`Alexander Ales, also
known as Alesius.

In the early sixteenth
century there were more and more  priests and friars disenchanted
with the Roman Church  and  its excesses;  many took up the
evangelical cause even though it could mean a charge of heresy and a fiery
death at the stake. These often unsung Christians were important to the
burgeoning Reformation because they provided clear evidence to the common
people and spoke with authority against their former masters and Romish
practices. Importantly, they contributed to the momentum for change, and
later helped fill the need for qualified preachers and ministers in the
Reformed church. Converts such as Ales, or Alesius, were the fore runners of Knox and
Melville and made important contributions in the early days of the
Reformation.

Ales, or Alesius as he is
sometimes known, was born in 1500 in Edinburgh and educated at St Andrews; he was later a canon of the Priory at St Andrews. He was a friend of Patrick
Hamilton whom he stood by throughout his martyrdom which of itself would have made him a marked man.  Shortly after
that terrible deed in 1528, he was very critical of the excesses of
the clergy in a sermon delivered to priests and bishops at a Synod. The
Prior, Patrick Henderson, who was by all accounts a thorough profligate,
felt personally rebuked by Ales`s sermon and had him thrown into the
dungeons. After a year  of imprisonment Ales` brother canons 
helped him to escape and he made his way by boat to the continent. He was
never to return to Scotland, but an educated man, he took part in the Diet
of Worms , was a professor at Frankfort, and became Professor of Divinity
and Rector of the University of Leipzig. He did , however, visit England
in 1537 and had a memorable debate (termed a disputation) with Stokesley,
the Bishop of London, and known as a “most earnest champion of Romish
decrees” about the Sacraments. In this he impressed Lord William
Cromwell, the Vicar General, with the successful arguement –

… that there be no
sacraments but those that have the manifest word God to confirm them.

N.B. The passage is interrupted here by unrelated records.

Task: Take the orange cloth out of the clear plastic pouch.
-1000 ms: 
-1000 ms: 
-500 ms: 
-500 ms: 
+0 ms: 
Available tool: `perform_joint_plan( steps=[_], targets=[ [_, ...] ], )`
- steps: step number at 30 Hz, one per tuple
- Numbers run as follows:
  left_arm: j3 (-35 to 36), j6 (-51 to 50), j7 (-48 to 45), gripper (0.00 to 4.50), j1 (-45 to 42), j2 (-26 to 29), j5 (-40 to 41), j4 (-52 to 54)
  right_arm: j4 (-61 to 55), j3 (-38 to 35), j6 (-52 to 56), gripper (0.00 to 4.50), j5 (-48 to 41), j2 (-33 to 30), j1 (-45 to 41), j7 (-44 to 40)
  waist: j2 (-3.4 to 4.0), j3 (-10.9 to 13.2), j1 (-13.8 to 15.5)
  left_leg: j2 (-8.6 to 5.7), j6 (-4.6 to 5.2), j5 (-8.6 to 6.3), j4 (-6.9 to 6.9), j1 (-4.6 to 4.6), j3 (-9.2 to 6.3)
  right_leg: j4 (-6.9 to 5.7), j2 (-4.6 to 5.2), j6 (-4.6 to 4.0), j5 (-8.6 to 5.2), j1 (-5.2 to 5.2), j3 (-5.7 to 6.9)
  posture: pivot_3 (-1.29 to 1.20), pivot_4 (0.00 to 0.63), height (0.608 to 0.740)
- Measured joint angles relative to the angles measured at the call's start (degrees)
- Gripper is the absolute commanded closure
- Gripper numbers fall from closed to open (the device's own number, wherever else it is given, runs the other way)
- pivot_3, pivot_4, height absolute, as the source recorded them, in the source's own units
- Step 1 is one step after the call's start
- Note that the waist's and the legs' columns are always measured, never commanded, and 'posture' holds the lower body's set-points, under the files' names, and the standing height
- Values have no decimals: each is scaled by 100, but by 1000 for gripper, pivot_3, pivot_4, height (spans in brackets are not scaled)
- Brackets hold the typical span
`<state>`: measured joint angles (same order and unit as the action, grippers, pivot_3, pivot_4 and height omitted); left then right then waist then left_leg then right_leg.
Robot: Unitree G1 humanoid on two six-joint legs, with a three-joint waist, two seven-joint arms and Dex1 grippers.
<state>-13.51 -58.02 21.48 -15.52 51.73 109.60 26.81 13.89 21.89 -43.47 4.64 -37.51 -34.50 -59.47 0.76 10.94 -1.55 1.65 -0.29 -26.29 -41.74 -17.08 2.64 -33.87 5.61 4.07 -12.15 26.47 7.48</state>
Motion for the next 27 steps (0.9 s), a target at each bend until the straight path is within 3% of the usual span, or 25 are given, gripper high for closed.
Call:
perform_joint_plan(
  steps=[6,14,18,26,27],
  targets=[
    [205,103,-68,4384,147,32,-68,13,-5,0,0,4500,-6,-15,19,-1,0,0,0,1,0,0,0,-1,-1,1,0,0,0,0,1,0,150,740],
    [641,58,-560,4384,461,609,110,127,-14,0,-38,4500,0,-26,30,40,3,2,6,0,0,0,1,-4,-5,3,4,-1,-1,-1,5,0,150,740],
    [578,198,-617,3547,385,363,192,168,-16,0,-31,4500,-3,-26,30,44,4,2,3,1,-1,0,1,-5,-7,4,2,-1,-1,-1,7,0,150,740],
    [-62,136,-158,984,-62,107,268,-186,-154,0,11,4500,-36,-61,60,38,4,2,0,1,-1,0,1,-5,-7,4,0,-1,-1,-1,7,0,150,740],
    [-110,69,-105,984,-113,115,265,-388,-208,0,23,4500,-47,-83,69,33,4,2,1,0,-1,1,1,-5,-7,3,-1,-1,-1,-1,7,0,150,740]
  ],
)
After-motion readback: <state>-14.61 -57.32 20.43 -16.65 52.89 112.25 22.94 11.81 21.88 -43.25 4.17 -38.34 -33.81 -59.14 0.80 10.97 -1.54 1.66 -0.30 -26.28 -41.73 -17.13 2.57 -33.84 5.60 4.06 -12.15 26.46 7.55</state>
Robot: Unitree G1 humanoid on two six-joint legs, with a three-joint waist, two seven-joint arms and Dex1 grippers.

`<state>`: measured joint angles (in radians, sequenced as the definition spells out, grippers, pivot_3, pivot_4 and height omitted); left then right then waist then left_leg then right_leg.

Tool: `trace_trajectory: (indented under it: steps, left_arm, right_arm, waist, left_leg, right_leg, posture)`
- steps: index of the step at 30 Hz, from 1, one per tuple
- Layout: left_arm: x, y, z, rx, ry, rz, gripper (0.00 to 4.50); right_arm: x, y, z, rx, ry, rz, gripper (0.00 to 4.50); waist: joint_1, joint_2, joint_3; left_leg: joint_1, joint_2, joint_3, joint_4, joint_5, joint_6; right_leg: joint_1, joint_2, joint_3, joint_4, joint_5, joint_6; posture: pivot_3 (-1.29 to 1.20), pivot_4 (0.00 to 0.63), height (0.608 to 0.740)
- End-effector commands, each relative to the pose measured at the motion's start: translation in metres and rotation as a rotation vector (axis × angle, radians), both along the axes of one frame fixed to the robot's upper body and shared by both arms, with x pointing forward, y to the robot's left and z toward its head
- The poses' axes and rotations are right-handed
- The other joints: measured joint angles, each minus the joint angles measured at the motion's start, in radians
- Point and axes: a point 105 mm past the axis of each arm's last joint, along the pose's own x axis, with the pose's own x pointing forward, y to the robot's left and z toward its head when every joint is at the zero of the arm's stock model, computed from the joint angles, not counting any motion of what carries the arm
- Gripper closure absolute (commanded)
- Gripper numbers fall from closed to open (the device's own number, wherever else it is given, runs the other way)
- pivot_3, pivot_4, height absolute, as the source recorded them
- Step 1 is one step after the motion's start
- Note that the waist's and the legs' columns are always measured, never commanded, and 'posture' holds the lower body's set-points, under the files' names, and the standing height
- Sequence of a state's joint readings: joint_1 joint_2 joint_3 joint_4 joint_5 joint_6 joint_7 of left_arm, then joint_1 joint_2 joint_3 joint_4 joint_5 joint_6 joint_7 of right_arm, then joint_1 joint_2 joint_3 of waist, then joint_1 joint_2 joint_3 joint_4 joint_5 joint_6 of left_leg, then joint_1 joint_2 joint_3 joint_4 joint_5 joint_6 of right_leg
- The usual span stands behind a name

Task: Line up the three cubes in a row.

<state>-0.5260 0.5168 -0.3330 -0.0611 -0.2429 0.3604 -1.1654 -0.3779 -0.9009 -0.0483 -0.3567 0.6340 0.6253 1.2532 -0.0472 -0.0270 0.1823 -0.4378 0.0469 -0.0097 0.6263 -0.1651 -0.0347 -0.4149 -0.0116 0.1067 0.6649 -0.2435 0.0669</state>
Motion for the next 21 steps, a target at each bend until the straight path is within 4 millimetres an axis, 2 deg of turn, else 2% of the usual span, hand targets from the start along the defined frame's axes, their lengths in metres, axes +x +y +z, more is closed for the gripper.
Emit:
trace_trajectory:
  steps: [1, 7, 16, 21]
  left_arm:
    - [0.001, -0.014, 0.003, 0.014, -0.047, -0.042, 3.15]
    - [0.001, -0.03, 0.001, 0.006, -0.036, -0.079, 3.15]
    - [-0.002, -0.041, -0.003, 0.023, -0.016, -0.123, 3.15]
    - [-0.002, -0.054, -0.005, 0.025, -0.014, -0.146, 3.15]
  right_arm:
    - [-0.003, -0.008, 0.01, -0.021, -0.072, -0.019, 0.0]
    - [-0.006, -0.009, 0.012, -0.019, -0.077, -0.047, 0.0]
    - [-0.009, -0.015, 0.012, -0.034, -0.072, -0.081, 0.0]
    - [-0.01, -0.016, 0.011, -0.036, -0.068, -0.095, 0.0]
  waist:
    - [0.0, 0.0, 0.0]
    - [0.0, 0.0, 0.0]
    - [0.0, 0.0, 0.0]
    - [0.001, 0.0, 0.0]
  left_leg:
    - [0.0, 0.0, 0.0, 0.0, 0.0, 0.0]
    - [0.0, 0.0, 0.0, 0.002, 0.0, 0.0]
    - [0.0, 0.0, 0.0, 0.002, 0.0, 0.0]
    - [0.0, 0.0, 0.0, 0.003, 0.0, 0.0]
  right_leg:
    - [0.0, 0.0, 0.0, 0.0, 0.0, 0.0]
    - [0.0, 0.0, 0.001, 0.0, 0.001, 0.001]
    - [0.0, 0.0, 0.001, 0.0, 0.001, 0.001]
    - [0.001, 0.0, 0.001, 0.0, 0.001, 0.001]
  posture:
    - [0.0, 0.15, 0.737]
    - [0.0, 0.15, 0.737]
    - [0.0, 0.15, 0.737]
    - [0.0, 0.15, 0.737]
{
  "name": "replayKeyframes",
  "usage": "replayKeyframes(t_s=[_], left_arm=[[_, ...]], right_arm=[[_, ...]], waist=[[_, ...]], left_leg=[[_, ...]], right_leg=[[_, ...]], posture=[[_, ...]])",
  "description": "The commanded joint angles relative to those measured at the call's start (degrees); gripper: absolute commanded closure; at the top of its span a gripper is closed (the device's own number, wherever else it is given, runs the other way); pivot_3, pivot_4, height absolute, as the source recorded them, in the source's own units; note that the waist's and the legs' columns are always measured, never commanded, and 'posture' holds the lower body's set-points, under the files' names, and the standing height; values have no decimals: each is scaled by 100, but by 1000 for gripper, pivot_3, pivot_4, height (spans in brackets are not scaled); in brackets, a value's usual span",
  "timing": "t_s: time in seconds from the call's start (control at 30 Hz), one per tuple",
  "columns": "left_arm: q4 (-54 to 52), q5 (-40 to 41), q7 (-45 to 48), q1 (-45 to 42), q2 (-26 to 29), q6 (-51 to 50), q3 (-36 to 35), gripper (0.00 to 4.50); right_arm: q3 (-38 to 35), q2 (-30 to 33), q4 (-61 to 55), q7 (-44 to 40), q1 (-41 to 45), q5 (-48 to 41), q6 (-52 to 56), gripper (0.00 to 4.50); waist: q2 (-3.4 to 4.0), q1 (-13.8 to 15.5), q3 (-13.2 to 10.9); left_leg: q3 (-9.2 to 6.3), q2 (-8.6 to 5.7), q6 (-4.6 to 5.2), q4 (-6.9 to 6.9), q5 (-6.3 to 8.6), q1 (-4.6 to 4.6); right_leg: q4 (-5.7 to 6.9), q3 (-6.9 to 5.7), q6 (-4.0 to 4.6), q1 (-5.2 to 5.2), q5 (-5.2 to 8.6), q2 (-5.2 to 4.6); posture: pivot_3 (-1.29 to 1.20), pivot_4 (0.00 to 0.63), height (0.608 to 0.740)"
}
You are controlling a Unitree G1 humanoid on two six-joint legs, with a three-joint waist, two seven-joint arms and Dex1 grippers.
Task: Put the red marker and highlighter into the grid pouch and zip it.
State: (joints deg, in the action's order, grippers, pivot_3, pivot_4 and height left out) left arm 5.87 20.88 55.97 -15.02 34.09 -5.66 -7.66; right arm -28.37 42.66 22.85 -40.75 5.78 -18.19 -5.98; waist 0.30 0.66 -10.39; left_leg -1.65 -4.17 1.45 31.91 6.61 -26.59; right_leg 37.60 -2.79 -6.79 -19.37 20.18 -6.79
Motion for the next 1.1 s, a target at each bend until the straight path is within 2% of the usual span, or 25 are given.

This led to the removal of the
adoration during the sacrament in the Communion book. While in England
Ales also translated the  First Liturgy of Edward VI into 
Latin, and thus made a contribution to the English Reformation.

In Leipzig Ales was in
close contact with Martin Luther and Phillip Melanchthon. He watched with
interest the progress of events in Scotland and from a distance was able
to take a detached overview.  He saw the need for cohesion in the
movement to cleanse religion and to reform the corruptions of the past.
He also saw the need for a clear understanding of these needs, which
prompted him to send an address to the nobles, prelates and people of
Scotland. The thrust of his letter  was :

“Let us have innovation
everywhere if only we can get the true for the false, seriousness for
levity, and solid realities for empty dreams…. It is no new doctrine we
bring. but the most ancient, nay rather the eternal truth, for it
proclaims that Jesus Christ the Son of God came into the world to save
sinners and that we are saved  by faith in Him. Those which are
really new now are the doctrines which have obscured or contaminated it,
brought in by those entrusted with the care  of the vineyard of the
Lord, and who, like the keepers of the vineyard in the Gospel parable have
maltreated  and slain many of the Lord`s messengers.”

Ales was among the first
who contended for the translation of the Scriptures into  the
vernacular tongue. He died at Leipzig  on 17 March 1565.